Acabaré con uno de ellos. Hace unos meses observé un alumno que deambulaba por un pasillo solitario de mi departamento, donde se encuentran los despachos, también el mío. Este estudiante no me conocía y nunca llegó a saber que era un profesor quien le miraba. Cuando nuestros pasos se cruzaron, pude escuchar cómo repetía para sí el nombre y apellidos de los profesores delante de cuyas oficinas pasaba. Intentaba memorizarlos. Vagaba, como un alma en pena, aprendiéndose los nombres, apellidos y número de despacho de quienes allí trabajábamos. Sin duda, era su forma privada de acercarse a una realidad que le era completamente desconocida y, por eso mismo, inalcanzable. Mediante este pequeño ritual, el alumno activaba una conexión mágica con un mundo en el que deseaba participar pero no sabía cómo. Desde la distancia le dije: «¿Buscas a alguien?». Contestó que no, pues no era real aquello que buscaba. Cuando entré en mi oficina, me quedé pensando que no podíamos permitirnos este desperdicio de juventud, este desperdicio de energías —al fin y al cabo, de vida—, en mi institución o en mi sociedad. Independientemente de las tensiones psíquicas a las que estaba sometido este individuo, no cabe duda de que su comportamiento delataba una verdad sobre mi universidad, a saber: que cada vez resulta más difícil generar una vida social saludable dentro de ella. Estamos construyendo una institución repleta de profesores y alumnos neuróticos que no consiguen sacarse de sus respectivas fantasías los unos a los otros (fantasías que son, en muchas ocasiones, también sobre los otros) para hacer, por fin, algo juntos por el bien de esta sociedad.

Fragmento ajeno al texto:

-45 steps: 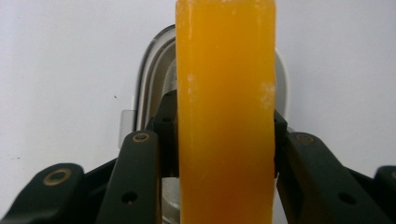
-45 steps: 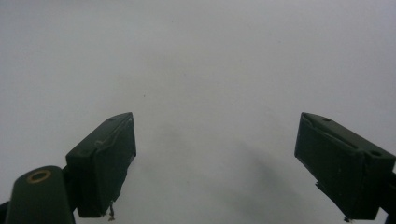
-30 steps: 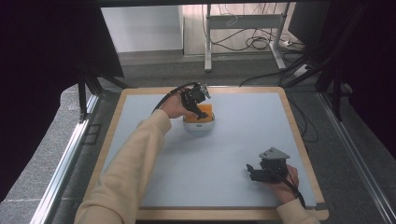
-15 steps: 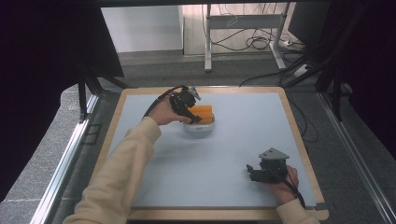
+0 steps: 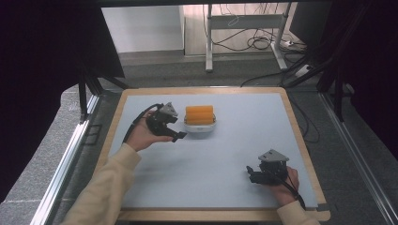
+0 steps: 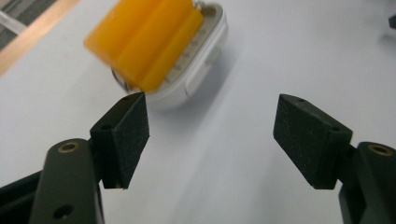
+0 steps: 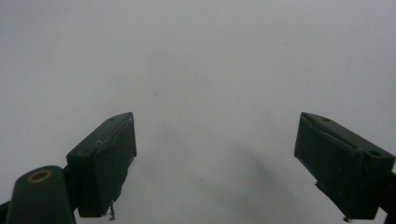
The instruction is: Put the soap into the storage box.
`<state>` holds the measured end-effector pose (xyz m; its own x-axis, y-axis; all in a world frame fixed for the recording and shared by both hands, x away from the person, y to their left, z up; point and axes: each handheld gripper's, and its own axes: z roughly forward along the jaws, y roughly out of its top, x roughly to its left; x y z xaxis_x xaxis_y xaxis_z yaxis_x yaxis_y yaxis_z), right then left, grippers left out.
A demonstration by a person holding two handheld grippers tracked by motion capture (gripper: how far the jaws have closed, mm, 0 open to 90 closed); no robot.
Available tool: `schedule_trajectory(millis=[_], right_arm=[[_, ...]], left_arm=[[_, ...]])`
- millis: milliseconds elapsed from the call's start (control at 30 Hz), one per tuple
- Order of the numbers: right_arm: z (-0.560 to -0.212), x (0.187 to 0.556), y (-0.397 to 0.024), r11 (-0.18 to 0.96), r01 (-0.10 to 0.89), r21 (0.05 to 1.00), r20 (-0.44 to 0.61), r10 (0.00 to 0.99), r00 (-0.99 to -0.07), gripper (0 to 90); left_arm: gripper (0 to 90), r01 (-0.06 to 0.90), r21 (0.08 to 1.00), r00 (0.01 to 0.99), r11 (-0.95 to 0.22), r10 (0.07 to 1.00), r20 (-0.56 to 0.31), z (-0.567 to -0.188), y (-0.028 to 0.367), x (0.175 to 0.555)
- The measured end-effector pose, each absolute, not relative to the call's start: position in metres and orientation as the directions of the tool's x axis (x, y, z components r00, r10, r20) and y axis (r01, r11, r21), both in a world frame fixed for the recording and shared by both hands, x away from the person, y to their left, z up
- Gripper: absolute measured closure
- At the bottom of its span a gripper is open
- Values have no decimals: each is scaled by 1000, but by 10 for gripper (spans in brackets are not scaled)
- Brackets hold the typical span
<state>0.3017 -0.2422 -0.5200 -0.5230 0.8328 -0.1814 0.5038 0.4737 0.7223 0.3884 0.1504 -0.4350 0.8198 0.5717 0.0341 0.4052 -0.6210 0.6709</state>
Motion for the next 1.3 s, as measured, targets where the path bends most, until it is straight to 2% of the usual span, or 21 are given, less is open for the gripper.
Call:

No he vuelto a ver a ese alumno pero —como se puede apreciar— en él he seguido pensando. A veces he bromeado, conmigo mismo, de que se trataba de un fantasma del pasado.

Referencias   [ + ]

1. Carta a Carl Bauer del 28 de agosto de 1913, citada en Stach, R. ([2008] 2016). Kafka. Los primeros años. Los años de decisiones (I). Traducción de Carlos Fortea. Madrid: Acantilado, pág. 1036.